Thursday, August 9, 2007

Iain and his birth as an internationally renowned critic

Picked up a Newsweek the other day and read this little treat. It instilled within me a sort of illogical disdain that I carried with me throughout the rest of the day. Being as I am the sort of person to share to others his normal, every-day illogical disdainery, I will now endeavor to do so.

Although before I write any further, let me say that any cliches to be found in this entry are there unknowingly. I'm not trying for some pedantic attempts at witticisms here, as it seems I have the entirety of the article's comments section to do that for me already.

Oh yeah, I went there comments section. You thought I was just going to talk about the article and leave you by the wayside didn't you. Not so. Burn.

At the beginning of the article the guy has a good point; cliches are the crutches that lazy writers rely on. About when he gets to "mass exodus" and his laughable exposition against the medicinal industry though, he loses me.
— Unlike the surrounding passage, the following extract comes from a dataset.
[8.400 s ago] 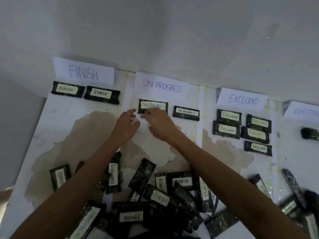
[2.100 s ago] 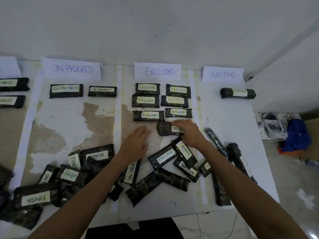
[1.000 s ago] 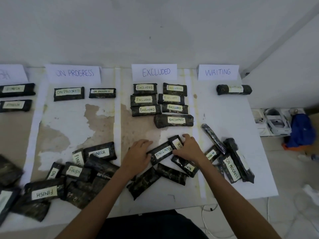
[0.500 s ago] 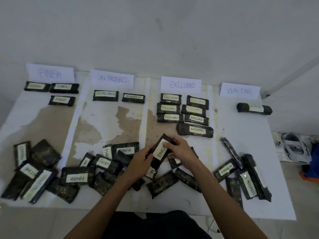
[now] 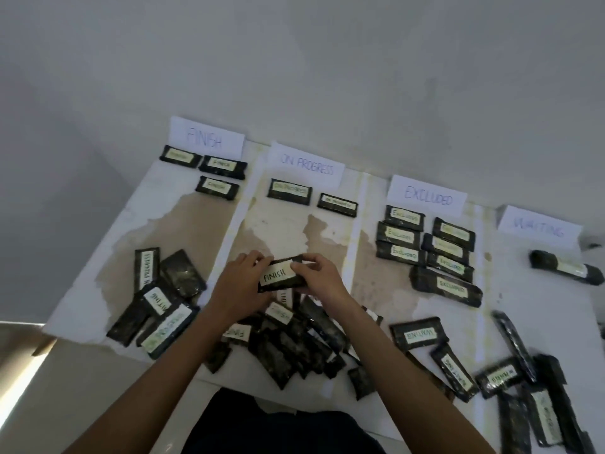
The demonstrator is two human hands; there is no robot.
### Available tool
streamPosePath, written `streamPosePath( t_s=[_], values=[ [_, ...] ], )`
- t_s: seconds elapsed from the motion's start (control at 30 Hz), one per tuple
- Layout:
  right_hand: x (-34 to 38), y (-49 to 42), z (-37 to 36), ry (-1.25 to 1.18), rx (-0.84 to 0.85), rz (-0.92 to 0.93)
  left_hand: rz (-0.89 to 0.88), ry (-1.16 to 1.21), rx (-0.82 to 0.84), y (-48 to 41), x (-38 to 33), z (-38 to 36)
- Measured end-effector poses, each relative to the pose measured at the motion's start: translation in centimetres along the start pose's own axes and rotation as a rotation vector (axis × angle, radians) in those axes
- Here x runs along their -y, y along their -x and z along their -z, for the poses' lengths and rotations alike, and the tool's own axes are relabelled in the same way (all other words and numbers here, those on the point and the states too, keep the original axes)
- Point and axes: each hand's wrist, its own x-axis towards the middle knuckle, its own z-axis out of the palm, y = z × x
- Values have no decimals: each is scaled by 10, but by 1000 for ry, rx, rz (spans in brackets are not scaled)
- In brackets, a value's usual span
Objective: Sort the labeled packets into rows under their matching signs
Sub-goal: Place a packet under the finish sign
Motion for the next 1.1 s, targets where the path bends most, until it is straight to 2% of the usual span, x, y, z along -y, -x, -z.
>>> streamPosePath(
  t_s=[0.17, 0.37, 0.67, 0.83, 0.93, 1.1],
  values=[
    [20, -24, -52, 199, 70, 18, 48, 49, -11, 6, 83, 27],
    [24, -59, -111, 453, 48, 124, 117, 66, -22, 4, 163, 39],
    [15, -123, -172, 986, 26, 422, 261, 5, -45, -29, 274, 37],
    [10, -154, -186, 1245, -35, 562, 264, 16, -28, -69, 321, 39],
    [5, -171, -187, 1306, -40, 604, 240, 65, -17, -97, 340, 40],
    [-9, -189, -175, 1255, -27, 716, 188, 136, 10, -134, 370, 38]
  ],
)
Clearly it's a case of a good idea gone awry in the pursuit of a more entertaining article, but still, he just blatantly carries on.

Just take a long look at the article once you're done reading it, it consists entirely of alarmingly bad examples of colloquialisms in normal speech. Forgetting for the moment that a colloquialism, i.e. cliche, is a happenstance that occurs solely in informal conversations, and therefore both the part of my previous sentence "colloquialisms in normal speech" is redundant, as well as over three fourths of that article. What's the point of filling up an entire article with such terrible examples? I've mentioned this before to Ali, but when you're trying to be critical of someone, it is imperative that in the process you don't expose yourself for being the pompous moron you really are.
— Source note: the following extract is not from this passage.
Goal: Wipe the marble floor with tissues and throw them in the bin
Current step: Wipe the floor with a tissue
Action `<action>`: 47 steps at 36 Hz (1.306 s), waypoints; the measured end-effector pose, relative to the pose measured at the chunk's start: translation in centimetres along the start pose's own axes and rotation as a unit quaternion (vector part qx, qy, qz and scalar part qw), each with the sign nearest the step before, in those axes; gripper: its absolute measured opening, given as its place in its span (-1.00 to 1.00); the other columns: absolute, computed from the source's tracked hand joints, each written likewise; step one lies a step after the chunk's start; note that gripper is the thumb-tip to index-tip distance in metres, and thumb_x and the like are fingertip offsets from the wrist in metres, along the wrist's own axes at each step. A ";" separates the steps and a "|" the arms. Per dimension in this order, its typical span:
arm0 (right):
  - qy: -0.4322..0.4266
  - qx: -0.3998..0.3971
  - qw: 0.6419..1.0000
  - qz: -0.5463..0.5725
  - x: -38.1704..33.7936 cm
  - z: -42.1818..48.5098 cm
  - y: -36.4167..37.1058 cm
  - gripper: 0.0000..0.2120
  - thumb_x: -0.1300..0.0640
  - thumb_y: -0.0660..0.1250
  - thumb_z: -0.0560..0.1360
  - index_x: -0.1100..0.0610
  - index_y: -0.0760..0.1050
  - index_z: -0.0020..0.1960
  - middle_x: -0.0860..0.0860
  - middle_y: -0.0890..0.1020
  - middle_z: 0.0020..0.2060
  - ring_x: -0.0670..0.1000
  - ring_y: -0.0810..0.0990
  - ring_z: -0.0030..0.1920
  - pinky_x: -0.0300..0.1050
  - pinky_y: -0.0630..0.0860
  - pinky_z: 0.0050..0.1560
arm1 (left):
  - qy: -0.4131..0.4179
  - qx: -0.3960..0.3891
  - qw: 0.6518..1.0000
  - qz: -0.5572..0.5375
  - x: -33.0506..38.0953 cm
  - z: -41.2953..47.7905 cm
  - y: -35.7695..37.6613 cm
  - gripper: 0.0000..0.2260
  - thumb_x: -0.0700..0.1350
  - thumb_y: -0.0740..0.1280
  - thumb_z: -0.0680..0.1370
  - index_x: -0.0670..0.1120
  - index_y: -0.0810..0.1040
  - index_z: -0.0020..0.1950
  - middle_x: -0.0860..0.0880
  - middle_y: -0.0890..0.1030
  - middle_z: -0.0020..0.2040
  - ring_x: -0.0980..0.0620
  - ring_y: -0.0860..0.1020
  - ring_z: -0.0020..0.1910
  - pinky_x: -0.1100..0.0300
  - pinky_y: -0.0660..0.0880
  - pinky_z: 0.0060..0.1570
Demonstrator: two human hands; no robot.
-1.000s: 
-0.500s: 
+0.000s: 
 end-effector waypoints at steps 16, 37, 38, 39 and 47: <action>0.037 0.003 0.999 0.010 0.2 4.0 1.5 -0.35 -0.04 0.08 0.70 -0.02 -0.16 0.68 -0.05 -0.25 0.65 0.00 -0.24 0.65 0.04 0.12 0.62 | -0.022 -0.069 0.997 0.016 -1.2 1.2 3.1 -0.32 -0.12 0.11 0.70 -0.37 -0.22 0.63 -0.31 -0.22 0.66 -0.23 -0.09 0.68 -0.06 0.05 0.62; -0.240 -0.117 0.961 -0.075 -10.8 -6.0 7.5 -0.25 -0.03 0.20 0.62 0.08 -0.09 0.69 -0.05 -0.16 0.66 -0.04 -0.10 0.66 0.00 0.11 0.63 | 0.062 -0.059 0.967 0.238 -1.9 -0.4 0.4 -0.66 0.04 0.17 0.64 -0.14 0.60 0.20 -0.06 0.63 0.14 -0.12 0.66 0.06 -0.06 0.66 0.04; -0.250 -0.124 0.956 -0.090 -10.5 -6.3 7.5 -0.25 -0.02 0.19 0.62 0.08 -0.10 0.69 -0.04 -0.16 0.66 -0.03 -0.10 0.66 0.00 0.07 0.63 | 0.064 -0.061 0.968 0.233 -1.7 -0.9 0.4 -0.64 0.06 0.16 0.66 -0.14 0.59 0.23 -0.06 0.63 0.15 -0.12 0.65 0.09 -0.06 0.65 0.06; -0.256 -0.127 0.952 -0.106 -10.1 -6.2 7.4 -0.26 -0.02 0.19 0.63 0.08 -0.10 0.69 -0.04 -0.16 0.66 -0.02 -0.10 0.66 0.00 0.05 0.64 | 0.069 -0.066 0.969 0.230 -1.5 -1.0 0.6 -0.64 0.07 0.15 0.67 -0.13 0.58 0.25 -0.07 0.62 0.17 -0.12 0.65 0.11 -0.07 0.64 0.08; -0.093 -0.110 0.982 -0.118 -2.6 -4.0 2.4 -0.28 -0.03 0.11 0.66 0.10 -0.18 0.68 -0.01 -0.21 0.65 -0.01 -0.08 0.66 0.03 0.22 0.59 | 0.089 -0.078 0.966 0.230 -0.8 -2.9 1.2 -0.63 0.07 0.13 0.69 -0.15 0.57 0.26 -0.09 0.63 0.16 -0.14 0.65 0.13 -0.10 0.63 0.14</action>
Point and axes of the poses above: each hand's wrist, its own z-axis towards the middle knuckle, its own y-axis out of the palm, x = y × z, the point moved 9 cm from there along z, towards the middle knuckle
Here's a great example of it (no, not this entry, that article I linked to you earlier in the post). A stirring rallying cry, railing against the inadequacies of our nation's writing abilities, that in its single-minded zealotry, manages to transform an otherwise reasonable argument and possibly well written article into a meaningless piece of chest beating. A tirade devoid of meaning; merely a crotchety old professor airing his grievances, repeatedly and without end.

There. Illogical disdain complete.Then again, I'm probably missing the point of the article and magazine entirely, but hey, they don't call it illogical for nothin'.
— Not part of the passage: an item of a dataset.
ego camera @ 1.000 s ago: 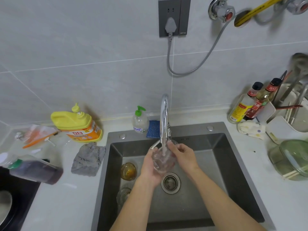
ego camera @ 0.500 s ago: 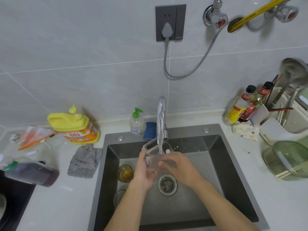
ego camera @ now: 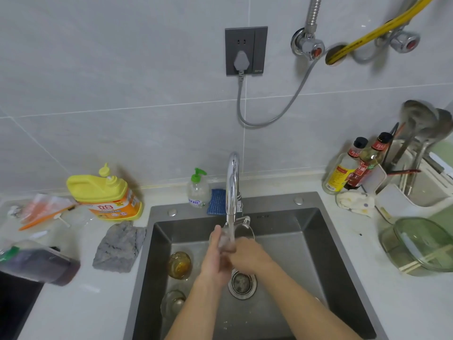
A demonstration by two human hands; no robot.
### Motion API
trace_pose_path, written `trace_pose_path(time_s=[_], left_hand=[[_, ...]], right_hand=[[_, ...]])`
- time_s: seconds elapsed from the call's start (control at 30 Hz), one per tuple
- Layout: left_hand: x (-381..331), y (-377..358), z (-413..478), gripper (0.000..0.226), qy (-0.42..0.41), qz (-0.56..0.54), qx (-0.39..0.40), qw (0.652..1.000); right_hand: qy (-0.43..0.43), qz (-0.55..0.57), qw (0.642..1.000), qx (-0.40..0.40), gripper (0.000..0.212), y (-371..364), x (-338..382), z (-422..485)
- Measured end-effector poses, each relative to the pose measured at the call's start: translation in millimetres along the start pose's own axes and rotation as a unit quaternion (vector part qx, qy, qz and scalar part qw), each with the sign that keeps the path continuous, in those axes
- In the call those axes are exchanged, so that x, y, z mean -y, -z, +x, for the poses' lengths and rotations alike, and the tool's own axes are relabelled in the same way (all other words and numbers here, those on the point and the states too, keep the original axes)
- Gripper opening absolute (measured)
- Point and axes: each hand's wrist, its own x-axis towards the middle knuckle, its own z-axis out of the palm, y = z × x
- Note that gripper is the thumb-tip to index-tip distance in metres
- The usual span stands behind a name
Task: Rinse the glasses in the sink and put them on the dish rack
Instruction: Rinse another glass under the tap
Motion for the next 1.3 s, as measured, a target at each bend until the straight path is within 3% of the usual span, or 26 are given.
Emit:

While I'm still going though, I think I might just hit another topic. This subject reminds me of a logical fallacy-laden argument once given to me. That of, if you aren't capable enough to do something well, than you have no foundation with which to stand on in order to criticize. In response I always thought to myself, "Wow, how novel. You just single-handedly denied legitimacy to the thousands of people that hold job as reviewers, commentators, critics. Way to go. Douche." Now if only I could have thought of that when I was actually in that conversation.

The sheer amount of irony contained in this one post is overwhelming. I think I'll stop now.

Edit: While making this post I wrote "meaningless piece of drivel" only to replace it with "chest beating" to try to stick the drivel theme, but still to stay true to my pompous and decidedly not moronic tendencies. A quick Google search gives back the headline, "Is Chest Beating as Good for People as it is for Primates?" Touché God, touché.

2 comments:

Ali Marie. said...

This Blog is why we are dating.

The End.

Java Bean said...

Lucky you picked up that article when you did! I'm semi-included in this post, kinda!

When I first read it, I also got caught at the part where he talks about medicinal language, about the brain deadness. It ruined any initial legitimacy (not sure if that's the word I'm looking for, but I can't think of the right one, crap.) he started out with. I actually had trouble reading through the rest of it, because I didn't like the language or what he was writing about. He is, as you so eloquently put it, a pompous moron. This is the first MyTurn essay that I've come across in a while that I adamantly disliked. Also his picture didn't help his case at all. I think there was one essay a couple weeks ago, that I liked, and was well-written:

http://www.msnbc.msn.com/id/19762056/site/newsweek/

if you're interested.

Nice job with this critique sort of thing though, it's something that I have a lot of trouble doing without being extremely blunt. Keep it up.

By the way I've had extremely bad luck posting this comment, with it getting deleted and typoed and stuff. WTF?!